TASK TO CARRY OUT → The pictures stay out; all of the data is to be printed exactly.

EXTRACTED RECORDS →

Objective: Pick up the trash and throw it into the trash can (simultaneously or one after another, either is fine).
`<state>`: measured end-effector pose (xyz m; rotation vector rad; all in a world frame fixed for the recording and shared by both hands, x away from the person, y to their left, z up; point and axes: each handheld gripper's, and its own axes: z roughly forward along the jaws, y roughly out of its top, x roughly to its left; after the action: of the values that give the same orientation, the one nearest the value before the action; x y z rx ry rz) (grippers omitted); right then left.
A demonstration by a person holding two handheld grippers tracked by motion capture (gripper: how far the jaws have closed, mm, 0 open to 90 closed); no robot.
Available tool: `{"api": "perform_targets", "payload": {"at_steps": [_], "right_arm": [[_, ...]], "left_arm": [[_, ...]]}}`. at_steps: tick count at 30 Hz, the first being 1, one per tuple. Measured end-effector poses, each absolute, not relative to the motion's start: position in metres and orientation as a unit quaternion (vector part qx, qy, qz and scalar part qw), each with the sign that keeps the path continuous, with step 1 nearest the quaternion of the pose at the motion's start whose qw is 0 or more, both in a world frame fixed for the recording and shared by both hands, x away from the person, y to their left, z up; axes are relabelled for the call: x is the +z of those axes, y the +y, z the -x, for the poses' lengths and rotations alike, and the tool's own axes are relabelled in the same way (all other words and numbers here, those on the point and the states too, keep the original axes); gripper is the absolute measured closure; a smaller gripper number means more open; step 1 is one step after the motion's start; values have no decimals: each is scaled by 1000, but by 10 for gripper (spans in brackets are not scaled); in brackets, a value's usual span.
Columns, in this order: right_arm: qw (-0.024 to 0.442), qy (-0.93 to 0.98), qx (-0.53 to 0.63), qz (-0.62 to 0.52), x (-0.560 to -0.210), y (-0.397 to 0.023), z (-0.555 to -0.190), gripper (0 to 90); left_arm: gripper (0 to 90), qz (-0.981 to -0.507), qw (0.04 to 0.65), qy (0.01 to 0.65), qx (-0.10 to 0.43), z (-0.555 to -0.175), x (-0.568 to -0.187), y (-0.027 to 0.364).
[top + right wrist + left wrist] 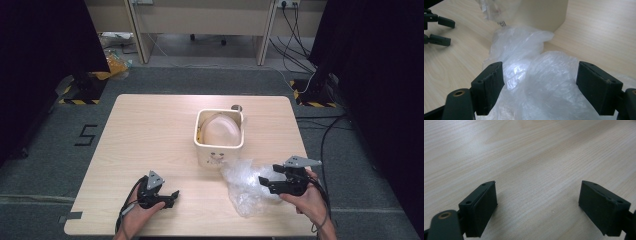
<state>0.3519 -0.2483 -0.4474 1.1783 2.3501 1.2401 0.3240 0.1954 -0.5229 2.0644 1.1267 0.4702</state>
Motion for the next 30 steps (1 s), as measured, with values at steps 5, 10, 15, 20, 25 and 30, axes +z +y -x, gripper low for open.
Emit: {"api": "perform_targets", "payload": {"at_steps": [5, 10, 15, 20, 25, 30], "right_arm": [[114, 810, 410, -404, -458, -244, -354, 216], [113, 813, 404, -404, -461, -241, -353, 205], [117, 823, 384, -401, -468, -237, -352, 205], [120, 839, 355, -395, -480, -228, -353, 187], [125, 847, 335, -393, -490, -225, -356, 286], [115, 842, 342, -402, -494, -229, -357, 515]], "left_arm": [[143, -802, 363, 438, 183, -324, -523, 195], [143, -802, 363, 438, 183, -324, -523, 195], [143, -802, 363, 438, 183, -323, -523, 196], [143, -801, 364, 439, 183, -323, -523, 196], [143, -801, 364, 439, 184, -323, -523, 196], [143, -802, 363, 439, 183, -323, -523, 196]]}}
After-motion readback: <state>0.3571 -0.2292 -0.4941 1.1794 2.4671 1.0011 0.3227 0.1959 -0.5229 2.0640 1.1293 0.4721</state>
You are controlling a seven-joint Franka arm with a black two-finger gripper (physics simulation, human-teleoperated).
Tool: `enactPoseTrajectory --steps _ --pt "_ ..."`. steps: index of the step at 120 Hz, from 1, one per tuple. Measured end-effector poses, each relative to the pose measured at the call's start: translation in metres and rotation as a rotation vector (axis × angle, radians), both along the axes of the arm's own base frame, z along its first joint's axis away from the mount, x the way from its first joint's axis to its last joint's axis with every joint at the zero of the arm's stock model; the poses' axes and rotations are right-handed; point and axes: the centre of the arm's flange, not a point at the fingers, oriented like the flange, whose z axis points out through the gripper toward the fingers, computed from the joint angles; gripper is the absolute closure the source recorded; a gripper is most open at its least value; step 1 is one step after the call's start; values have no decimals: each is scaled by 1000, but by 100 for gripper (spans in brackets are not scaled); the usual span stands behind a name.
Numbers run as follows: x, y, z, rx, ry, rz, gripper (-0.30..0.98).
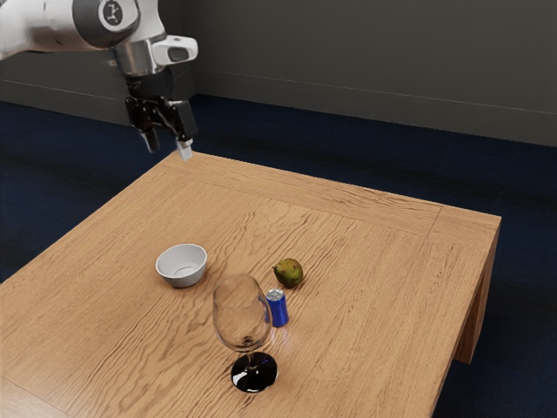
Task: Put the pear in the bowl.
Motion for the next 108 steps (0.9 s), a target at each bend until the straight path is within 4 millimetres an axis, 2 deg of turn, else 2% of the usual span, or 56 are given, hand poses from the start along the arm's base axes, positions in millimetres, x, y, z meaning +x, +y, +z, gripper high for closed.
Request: enactPoseTrajectory --steps 14,22,54,77,89,108 --pt "5 -1 -2 9 -19 0 2" --pt "10 -4 -11 14 -13 -3 2" --pt "51 -74 -90 41 19 -98 2" --pt "81 -102 -152 49 3 -153 2" --pt "97 -117 -177 51 -19 -182 2" --pt "111 -125 -224 67 -29 -207 2"
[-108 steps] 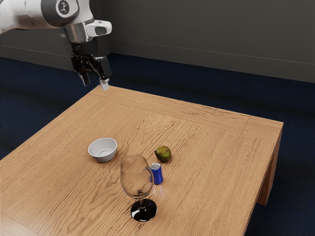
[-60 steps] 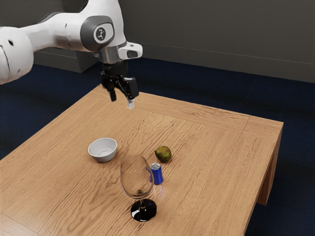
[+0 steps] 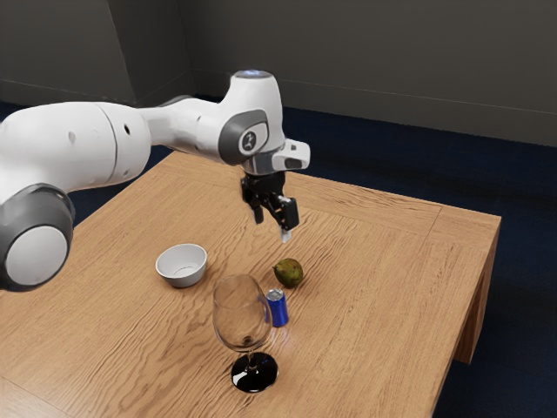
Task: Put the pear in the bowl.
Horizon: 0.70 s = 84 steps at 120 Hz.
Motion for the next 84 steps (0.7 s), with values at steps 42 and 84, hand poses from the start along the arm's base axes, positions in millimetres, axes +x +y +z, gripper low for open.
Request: enactPoseTrajectory --steps 42,84 --pt "3 -34 -51 -23 8 -55 2" --pt "9 -19 -82 -23 22 -13 2"
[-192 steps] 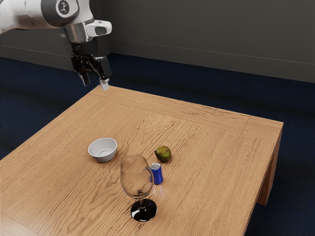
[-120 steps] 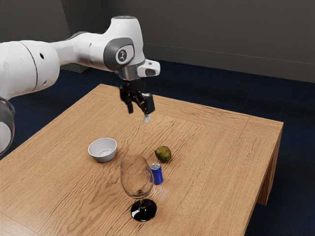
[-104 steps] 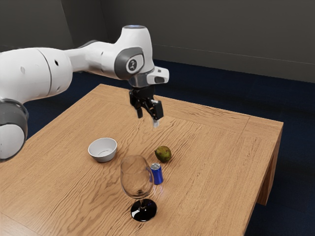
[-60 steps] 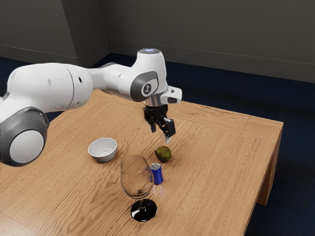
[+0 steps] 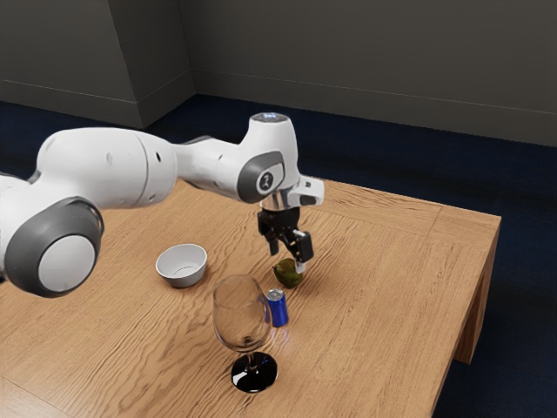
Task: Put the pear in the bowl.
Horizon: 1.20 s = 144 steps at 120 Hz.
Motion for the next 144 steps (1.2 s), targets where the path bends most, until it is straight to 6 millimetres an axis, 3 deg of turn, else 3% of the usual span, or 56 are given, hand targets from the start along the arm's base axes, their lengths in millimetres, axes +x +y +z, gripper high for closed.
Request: enactPoseTrajectory --steps 56,78,128,144 --pt "2 -3 -29 -13 11 24 3" --pt "4 -1 -33 -18 4 41 11" --pt "9 19 -32 -14 -7 80 31" --pt "9 21 -13 -17 -30 85 33"
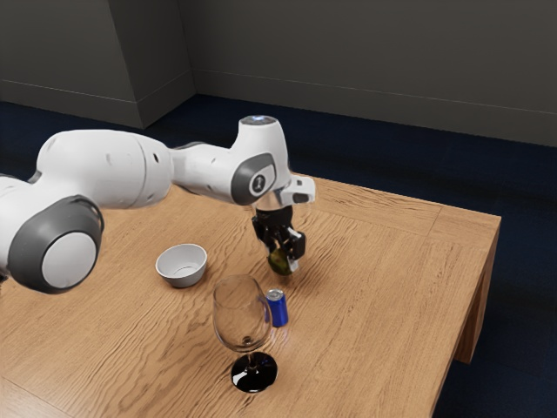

WRITTEN REPLY →
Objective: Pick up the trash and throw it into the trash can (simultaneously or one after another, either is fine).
`<state>`: measured end-effector pose (xyz m; rotation vector rad; all in a world frame fixed for the recording and shared by both hands, x away from the person, y to their left, z up; point and axes: each handheld gripper's, and its own axes: z roughly forward along the jaws, y roughly out of its top, x roughly to its left; after the action: of the values that give the same orientation, the one nearest the value before the action; x y z rx ry rz) (grippers omitted); right then left.
A demonstration by a person holding two handheld grippers tracked by motion capture (gripper: how far the jaws have closed, mm, 0 open to 90 closed); no robot.
Available tool: `{"api": "perform_targets", "payload": {"at_steps": [_], "right_arm": [[_, ...]], "left_arm": [[_, ...]]}}`. at_steps: tick count at 30 Hz, the first being 1, one per tuple. Measured end-effector poses, each absolute, not relative to the motion's start: position in metres and orientation as a unit quaternion (vector part qx, qy, qz and scalar part qw), each with the sign that keeps the path continuous, with step 1 nearest the quaternion of the pose at the motion's start whose qw is 0 or more, both in a world frame fixed for the recording and shared by both hands, x away from the person, y to their left, z up; axes are relabelled for the call: x is the +z of those axes, y the +y, z the -x, for the poses' lengths and rotations alike, and the tool's own axes are relabelled in the same way (all other words and numbers here, those on the point and the states too, keep the original axes); gripper is the absolute measured closure; a smaller gripper number means more open; step 1 is one step after the motion's start; values have no decimals: each is scaled by 1000, but by 10 for gripper (spans in brackets are not scaled); in brackets, a value's usual span.
Columns, in this order: right_arm: qw (-0.024 to 0.442), qy (-0.93 to 0.98), qx (-0.53 to 0.63), qz (-0.62 to 0.52), x (-0.560 to -0.210), y (-0.397 to 0.023), z (-0.555 to -0.190), gripper (0 to 90); left_arm: gripper (0 to 90), qz (-0.981 to -0.507), qw (0.04 to 0.65), qy (0.01 to 0.65), qx (-0.10 to 0.43), z (-0.555 to -0.175), x (-0.568 to -0.187), y (-0.027 to 0.364).
[top + right wrist + left wrist] 
<state>0.3519 -0.2483 -0.4474 1.1783 2.3501 1.2401 0.3240 0.1954 -0.5229 2.0644 1.1267 0.4702</state>
Motion for the next 30 steps (1 s), as measured, with values at steps 5, 10, 15, 20, 25 and 30, axes +z +y -x, gripper low for open.
Emit: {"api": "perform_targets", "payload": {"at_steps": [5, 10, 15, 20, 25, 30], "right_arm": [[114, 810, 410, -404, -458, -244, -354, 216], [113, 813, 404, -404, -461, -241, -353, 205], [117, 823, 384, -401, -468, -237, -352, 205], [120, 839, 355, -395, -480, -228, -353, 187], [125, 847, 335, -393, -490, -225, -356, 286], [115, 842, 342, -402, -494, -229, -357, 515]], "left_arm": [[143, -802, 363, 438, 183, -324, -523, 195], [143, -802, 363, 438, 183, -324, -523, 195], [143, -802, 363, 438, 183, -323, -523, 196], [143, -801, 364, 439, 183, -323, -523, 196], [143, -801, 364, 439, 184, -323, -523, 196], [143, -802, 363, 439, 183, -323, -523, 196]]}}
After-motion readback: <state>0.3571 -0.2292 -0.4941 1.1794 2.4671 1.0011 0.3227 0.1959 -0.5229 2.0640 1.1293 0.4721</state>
You are controlling a seven-joint Franka arm with a black two-finger gripper (physics simulation, human-teleoperated).
Tool: `enactPoseTrajectory --steps _ --pt "_ ..."`. steps: index of the step at 120 Hz, from 1, one per tuple. Measured end-effector poses, each relative to the pose measured at the call's start: translation in metres and rotation as a rotation vector (axis × angle, radians), both along the axes of the arm's own base frame, z along its first joint's axis away from the mount, x the way from its first joint's axis to its last joint's axis with every joint at the zero of the arm's stock model; the poses' axes and rotations are right-handed; point and axes: the centre of the arm's flange, not a point at the fingers, oriented like the flange, whose z axis points out through the gripper toward the fingers, computed from the joint angles; gripper is the absolute closure the source recorded; a gripper is most open at its least value; step 1 is one step after the call's start; values have no decimals: each is scaled by 1000, but by 100 for gripper (spans in brackets are not scaled); the usual span stands behind a name.
Numbers run as follows: x, y, z, rx, ry, rz, gripper (-0.30..0.98).
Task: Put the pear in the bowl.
Motion for the next 108 steps (0.9 s), a target at each bend until the straight path is within 4 millimetres an axis, 2 deg of turn, else 2% of the usual span, or 56 are given, hand poses from the start along the arm's base axes, positions in millimetres, x, y, z meaning +x, +y, +z, gripper high for closed.
Request: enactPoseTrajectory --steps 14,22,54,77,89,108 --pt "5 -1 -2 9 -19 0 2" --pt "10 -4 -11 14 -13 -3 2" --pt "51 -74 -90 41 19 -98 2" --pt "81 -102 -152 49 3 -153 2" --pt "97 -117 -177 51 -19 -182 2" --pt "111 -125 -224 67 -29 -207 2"
[-108 steps] 
[-60 steps] 
[+0 steps] 
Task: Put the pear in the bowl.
Horizon: 0.70 s = 84 steps at 120 Hz.
Motion for the next 84 steps (0.7 s), with values at steps 42 and 84, hand poses from the start along the arm's base axes, positions in millimetres, axes +x +y +z, gripper low for open.
Request: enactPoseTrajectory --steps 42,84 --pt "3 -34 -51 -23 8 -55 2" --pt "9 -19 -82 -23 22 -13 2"
[-192 steps] 
[-120 steps] 
[-104 steps] 
[-60 steps] 
[+0 steps] 
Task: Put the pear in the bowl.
Horizon: 1.20 s = 144 steps at 120 Hz.
Motion for the next 144 steps (1.2 s), targets where the path bends most, until it is straight to 6 millimetres an axis, 3 deg of turn, else 3% of the usual span, or 56 are given, hand targets from the start along the arm's base axes, their lengths in millimetres, axes +x +y +z, gripper high for closed.
Request: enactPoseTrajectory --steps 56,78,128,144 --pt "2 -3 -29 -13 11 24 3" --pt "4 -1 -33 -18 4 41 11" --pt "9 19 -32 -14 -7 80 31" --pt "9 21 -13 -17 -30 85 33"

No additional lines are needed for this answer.